• [INSTRUCTIONS TO FOLLOW]
Work out how many lines in the data below include "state", then reply with that number only.
BEGIN DATA EXCERPTS
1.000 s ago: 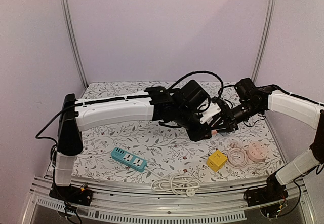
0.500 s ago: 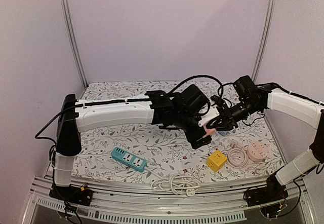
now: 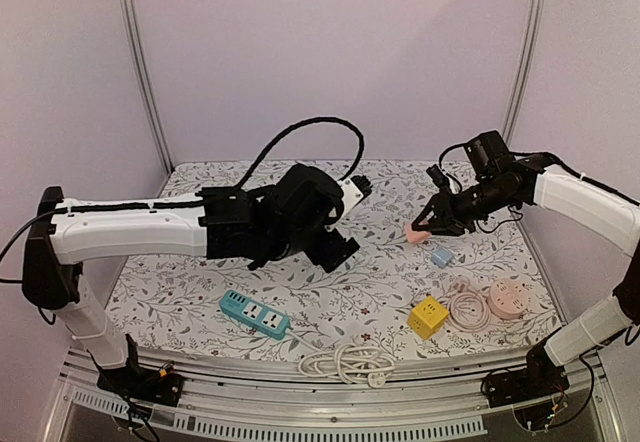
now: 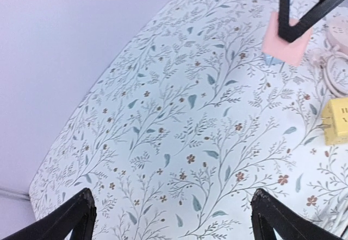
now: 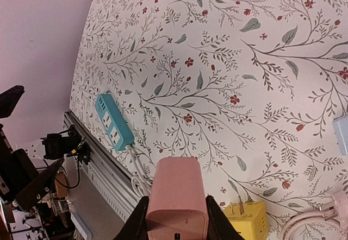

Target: Insert the plug

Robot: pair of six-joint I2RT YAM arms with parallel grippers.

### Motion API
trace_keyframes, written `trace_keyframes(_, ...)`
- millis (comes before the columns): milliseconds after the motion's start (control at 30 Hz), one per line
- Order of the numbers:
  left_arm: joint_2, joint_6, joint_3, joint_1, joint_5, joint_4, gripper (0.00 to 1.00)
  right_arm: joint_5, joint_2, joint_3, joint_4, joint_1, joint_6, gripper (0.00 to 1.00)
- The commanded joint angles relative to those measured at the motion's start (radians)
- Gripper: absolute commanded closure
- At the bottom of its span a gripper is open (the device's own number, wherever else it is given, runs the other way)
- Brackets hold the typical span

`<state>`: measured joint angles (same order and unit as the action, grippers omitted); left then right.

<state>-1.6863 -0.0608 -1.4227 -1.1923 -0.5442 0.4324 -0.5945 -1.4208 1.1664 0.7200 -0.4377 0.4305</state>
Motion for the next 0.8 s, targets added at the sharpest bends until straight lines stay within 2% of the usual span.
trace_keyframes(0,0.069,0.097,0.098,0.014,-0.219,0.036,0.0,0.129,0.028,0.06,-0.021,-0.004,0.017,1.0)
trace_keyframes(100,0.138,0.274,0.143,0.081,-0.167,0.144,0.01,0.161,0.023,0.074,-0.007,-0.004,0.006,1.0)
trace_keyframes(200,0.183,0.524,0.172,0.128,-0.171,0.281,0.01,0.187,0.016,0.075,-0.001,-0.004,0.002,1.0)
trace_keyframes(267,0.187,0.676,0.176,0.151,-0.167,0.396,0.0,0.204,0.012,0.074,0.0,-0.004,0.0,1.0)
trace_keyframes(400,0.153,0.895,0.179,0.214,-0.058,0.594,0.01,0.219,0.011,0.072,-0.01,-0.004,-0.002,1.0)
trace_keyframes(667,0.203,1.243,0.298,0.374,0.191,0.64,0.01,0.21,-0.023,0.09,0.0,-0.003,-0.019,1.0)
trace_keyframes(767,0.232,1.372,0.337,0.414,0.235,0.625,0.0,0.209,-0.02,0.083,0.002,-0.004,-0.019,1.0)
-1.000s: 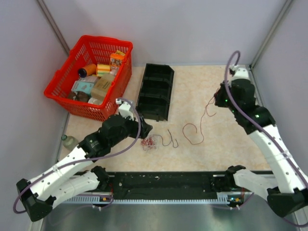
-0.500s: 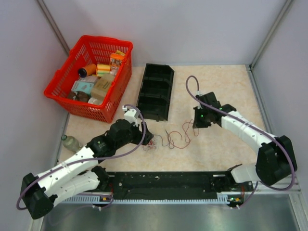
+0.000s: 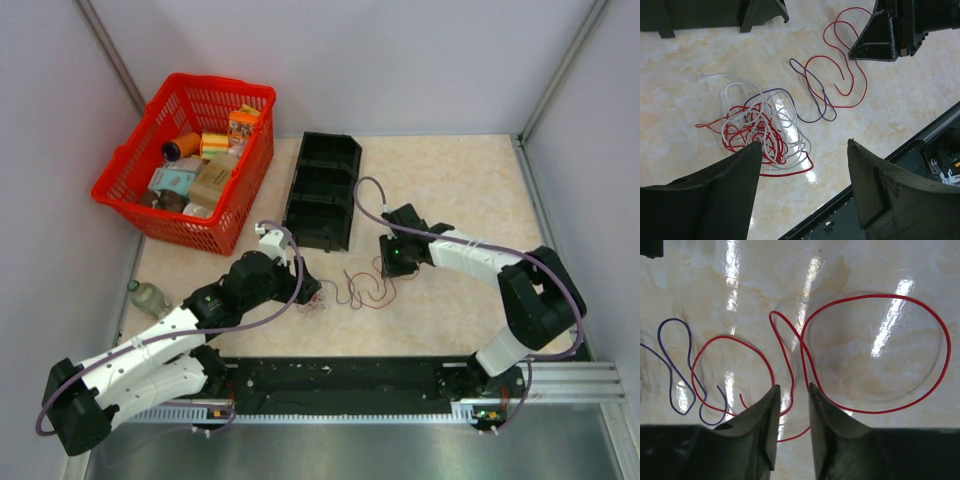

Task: Untangle the cables

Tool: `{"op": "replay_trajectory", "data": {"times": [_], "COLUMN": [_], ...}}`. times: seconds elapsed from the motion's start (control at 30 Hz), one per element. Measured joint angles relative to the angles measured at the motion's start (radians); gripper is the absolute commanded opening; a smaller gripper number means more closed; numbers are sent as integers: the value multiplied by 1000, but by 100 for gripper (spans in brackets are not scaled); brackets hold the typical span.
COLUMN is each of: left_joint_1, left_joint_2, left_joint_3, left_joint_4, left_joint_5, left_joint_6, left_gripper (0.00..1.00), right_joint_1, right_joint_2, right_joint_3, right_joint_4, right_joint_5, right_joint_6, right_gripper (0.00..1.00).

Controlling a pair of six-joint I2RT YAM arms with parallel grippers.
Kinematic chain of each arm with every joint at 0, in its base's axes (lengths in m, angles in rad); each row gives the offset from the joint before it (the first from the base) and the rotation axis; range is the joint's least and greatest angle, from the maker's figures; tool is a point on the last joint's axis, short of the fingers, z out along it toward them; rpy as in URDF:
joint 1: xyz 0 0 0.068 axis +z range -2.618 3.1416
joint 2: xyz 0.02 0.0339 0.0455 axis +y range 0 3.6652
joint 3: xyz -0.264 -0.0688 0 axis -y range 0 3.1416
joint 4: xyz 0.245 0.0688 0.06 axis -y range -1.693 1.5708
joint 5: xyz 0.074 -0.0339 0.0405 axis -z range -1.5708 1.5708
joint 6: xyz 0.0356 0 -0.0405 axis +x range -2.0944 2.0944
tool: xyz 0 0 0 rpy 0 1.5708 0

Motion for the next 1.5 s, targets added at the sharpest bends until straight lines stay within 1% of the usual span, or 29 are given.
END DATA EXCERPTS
• [REPLY TO THE EXERCISE]
2